[Start of section]

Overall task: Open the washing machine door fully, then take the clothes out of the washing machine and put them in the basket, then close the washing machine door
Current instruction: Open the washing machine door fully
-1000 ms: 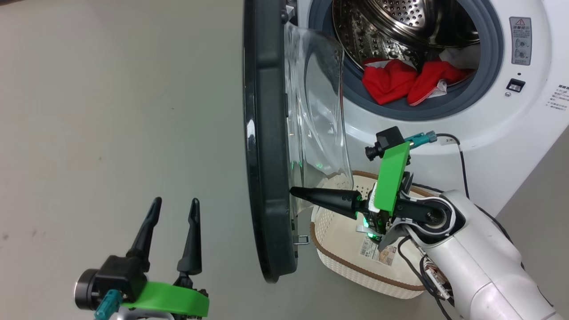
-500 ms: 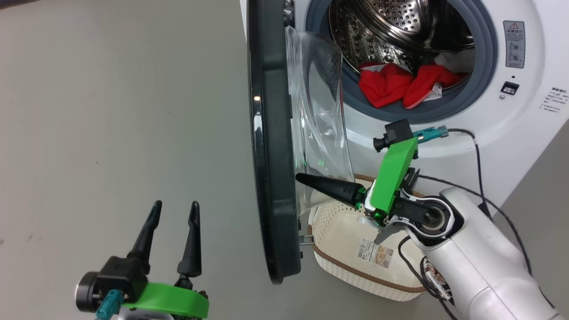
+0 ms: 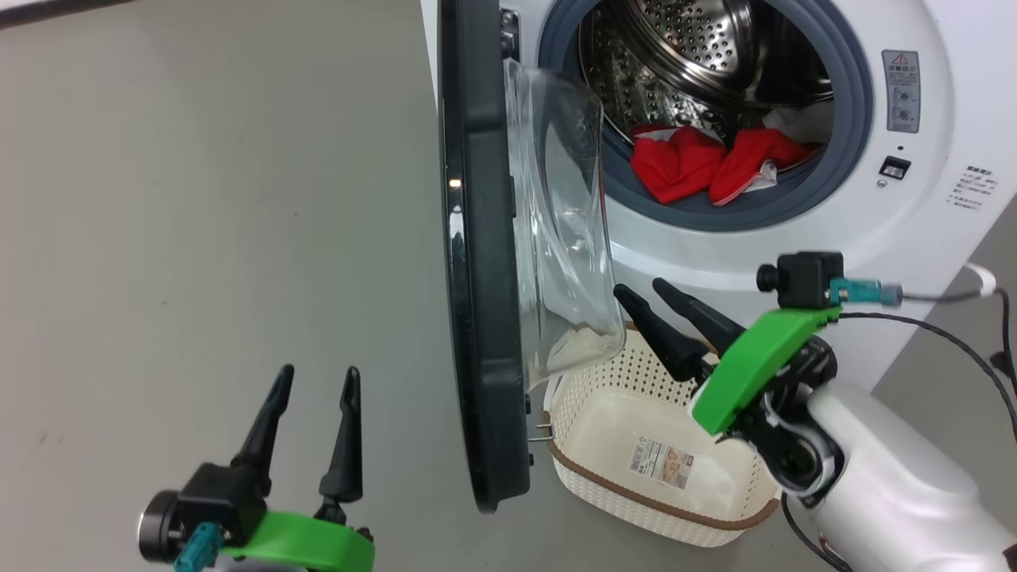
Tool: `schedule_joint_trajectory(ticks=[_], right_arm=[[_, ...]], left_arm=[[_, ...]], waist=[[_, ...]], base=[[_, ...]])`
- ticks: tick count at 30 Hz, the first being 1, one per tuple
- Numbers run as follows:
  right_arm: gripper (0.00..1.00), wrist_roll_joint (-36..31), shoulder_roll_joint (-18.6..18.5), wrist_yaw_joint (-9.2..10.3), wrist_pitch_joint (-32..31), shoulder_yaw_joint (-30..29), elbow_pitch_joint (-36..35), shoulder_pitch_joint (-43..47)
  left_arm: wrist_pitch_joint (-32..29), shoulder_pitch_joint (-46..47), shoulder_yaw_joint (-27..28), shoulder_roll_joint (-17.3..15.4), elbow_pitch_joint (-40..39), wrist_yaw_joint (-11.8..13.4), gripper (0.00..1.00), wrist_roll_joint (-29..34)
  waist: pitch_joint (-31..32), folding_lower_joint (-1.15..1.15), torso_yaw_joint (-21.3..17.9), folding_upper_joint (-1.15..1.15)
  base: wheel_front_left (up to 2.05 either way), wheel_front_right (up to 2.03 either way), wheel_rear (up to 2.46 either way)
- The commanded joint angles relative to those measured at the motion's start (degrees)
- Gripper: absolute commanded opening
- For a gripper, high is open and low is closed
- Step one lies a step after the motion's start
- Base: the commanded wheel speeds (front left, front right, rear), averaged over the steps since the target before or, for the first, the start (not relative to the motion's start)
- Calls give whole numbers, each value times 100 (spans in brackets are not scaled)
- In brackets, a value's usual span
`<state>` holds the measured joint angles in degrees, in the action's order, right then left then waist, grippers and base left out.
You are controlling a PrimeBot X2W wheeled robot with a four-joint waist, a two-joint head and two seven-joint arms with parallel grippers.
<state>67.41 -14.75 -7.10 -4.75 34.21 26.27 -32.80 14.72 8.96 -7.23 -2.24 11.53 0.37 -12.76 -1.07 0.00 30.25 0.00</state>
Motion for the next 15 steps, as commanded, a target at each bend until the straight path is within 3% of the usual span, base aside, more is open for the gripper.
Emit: schedule_joint_trajectory(ticks=[1, 2, 6, 9, 15], right_arm=[[100, -303, -52, -39, 644, 214, -8, 79], [100, -303, -52, -39, 644, 214, -8, 79], [100, -1001, -171, -39, 1689, 494, 535, 97], [100, -1545, -103, -39, 1943, 385, 969, 98], [100, -3226, 260, -39, 1972, -1153, 645, 570]], left_arm=[[28, -33, 193, -64, -163, -64, 100, 17], [28, -33, 193, -64, -163, -64, 100, 17], [28, -88, 207, -64, -170, -84, 100, 57], [28, -138, 238, -64, -140, -108, 100, 101], [28, -192, 348, -64, -171, -139, 100, 171]], waist=[[52, 0, -23, 0], [52, 0, -23, 0], [109, 0, -46, 0], [146, 0, -67, 0], [164, 0, -112, 0]], base=[[0, 0, 0], [0, 0, 0], [0, 0, 0], [0, 0, 0], [0, 0, 0]])
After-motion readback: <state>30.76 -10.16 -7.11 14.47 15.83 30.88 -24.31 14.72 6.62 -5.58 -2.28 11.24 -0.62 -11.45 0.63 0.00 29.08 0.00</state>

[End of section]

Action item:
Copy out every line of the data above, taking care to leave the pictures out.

Answer space:
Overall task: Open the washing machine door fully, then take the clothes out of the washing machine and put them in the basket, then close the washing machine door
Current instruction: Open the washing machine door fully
-1000 ms: 
-500 ms: 
+0 ms: 
Tool: `schedule_joint_trajectory(ticks=[_], right_arm=[[_, ...]], left_arm=[[_, ...]], waist=[[_, ...]], base=[[_, ...]])`
- ticks: tick count at 30 Hz, the first being 1, one per tuple
- Numbers run as follows:
  right_arm: gripper (0.00..1.00), wrist_roll_joint (-36..31), shoulder_roll_joint (-18.6..18.5), wrist_yaw_joint (-9.2..10.3), wrist_pitch_joint (-32..31), shoulder_yaw_joint (-30..29), elbow_pitch_joint (-36..35), shoulder_pitch_joint (-43..47)
  left_arm: wrist_pitch_joint (-32..29), shoulder_pitch_joint (-46..47), shoulder_yaw_joint (-27..28), shoulder_roll_joint (-17.3..15.4), elbow_pitch_joint (-40..39), wrist_yaw_joint (-11.8..13.4), gripper (0.00..1.00), wrist_roll_joint (-29..34)
  waist: pitch_joint (-31..32), folding_lower_joint (-1.15..1.15), torso_yaw_joint (-21.3..17.9), folding_upper_joint (-1.15..1.15)
  base: wheel_front_left (up to 2.05 either way), wheel_front_right (up to 2.03 either way), wheel_rear (up to 2.46 either way)
- The commanded joint angles relative to those measured at the motion's start (degrees)
- Gripper: absolute commanded opening
- For a gripper, high is open and low is closed
- Step one lies a step after the motion's start
- Base: the commanded wheel speeds (front left, front right, rear), averaged over the steps since the target before or, for the first, the start (not relative to the motion's start)
- Calls give whole numbers, each value times 100 (spans in brackets are not scaled)
- In brackets, a value's usual span
`<state>` holds the measured joint angles in degrees, in the action's order, right then left then waist, grippers and base left out.
You are controlling a PrimeBot X2W wheeled robot with a four-joint waist, a two-joint head and two seven-joint arms with parallel grippers.
<state>67.41 -14.75 -7.10 -4.75 34.21 26.27 -32.80 14.72 8.96 -7.23 -2.24 11.53 0.37 -12.76 -1.07 0.00 30.25 0.00</state>
Motion for the next 15 steps, as commanded, a target at each bend until the straight path is within 3% of the usual span, base aside, more is open for the gripper.
Emit: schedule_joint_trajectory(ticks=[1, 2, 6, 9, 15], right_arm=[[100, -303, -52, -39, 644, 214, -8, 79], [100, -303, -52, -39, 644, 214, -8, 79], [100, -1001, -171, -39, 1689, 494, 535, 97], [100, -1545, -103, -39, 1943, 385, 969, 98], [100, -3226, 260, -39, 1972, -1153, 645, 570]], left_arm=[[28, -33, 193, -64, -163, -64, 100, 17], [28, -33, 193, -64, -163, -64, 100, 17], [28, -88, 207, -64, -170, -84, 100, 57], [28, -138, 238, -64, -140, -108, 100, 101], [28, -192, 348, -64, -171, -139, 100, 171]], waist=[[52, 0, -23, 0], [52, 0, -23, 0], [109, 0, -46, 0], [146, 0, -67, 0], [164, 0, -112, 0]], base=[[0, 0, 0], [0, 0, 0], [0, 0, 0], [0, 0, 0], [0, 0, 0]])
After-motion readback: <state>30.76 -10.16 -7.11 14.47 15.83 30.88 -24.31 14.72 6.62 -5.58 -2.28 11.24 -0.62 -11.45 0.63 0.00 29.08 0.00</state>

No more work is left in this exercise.